As a pediatrician, it is unimaginable that we would deny Anayansi or any child access to the benefits of our country, health care or otherwise, simply because they were born on the wrong side of an imaginary line. As an American, it is an insult to our founding values as a nation of immigrants. Ideal medical and mental health management for patients and families like Anayansi’s is complex, involving multiple specialists from both medical and social realms, and at first glance, it might seem overwhelming.

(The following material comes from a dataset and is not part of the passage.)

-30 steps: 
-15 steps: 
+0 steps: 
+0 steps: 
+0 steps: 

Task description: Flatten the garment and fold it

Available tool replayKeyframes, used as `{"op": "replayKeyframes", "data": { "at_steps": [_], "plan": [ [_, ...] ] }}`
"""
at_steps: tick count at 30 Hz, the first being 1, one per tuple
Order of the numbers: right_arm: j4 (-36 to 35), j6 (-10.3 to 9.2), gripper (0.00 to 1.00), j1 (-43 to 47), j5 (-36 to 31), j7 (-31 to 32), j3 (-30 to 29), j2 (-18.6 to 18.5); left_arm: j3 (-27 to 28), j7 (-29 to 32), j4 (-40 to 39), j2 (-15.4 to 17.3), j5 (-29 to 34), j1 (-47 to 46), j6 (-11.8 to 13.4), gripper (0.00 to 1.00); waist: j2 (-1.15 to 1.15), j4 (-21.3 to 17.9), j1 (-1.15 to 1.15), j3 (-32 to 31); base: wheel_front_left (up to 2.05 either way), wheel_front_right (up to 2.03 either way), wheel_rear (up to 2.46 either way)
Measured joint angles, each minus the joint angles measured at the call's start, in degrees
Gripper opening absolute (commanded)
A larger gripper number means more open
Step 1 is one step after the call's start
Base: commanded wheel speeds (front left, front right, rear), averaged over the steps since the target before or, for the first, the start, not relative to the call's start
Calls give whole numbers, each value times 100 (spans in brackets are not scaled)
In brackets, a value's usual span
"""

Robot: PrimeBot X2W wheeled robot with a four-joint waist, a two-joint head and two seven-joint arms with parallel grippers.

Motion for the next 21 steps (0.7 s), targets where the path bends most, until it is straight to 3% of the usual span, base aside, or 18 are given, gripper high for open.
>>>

Yet simple steps can be taken to help reduce the toxic stress associated with immigration. A simple mattress and blanket on arrival rather than a cold concrete floor should be provided. There is no benefit of keeping families and children locked in detention centers, not for our national security and certainly not for the children themselves. Ankle monitors, otherwise used for felons on parole, are unnecessarily harsh and stigmatizing for those without criminal records. Every child, regardless of their country of origin, should be provided with the basic human right of health care, not solely because children’s health care is fiscally responsible (which it is given low costs and high preventive benefits10), but because it is the morally correct action. Education regarding the permanent effects of toxic stress on children should be provided not only for pediatricians but also for policymakers, whose decisions regarding an immigrant family’s legal status have significant impacts on child health. Undocumented children need advocates, both locally and nationally, who are willing to fight for these policy changes. We should recognize that people like Anayansi and her mother are the majority of those arriving, not criminals or gang members or people looking to take Americans’ jobs but families escaping “unprecedented violence, abject poverty, and lack of state protection of children and families.”11
America’s most iconic monument, the Statue of Liberty, has the following inscribed on its base: “‘Give me your tired, your poor,/Your huddled masses yearning to breathe free,/The wretched refuse of your teeming shore./Send these, the homeless, tempest-tost to me,/I lift my lamp beside the golden door!’” Anayansi and her family were literally the poor, the huddled, and the homeless. Seeking refuge at our borders from violence and persecution is not a crime. As fellow human beings, we must insist on higher standards of care for immigrant families and protest against stigmatizing ankle monitors and chilling detention centers. As pediatricians, we must advocate for these children so that their families are treated with empathy and dignity, a first and necessary step toward providing that adorable little girl with curly black hair and thousands like her the healthy childhood they deserve.
The patient’s name and other details have been changed slightly for patient privacy given the sensitive nature of the essay.
FUNDING: No external funding.
POTENTIAL CONFLICT OF INTEREST: The author has indicated he has no potential conflicts of interest to disclose.
FINANCIAL DISCLOSURE: The author has indicated he has no financial relationships relevant to this article to disclose.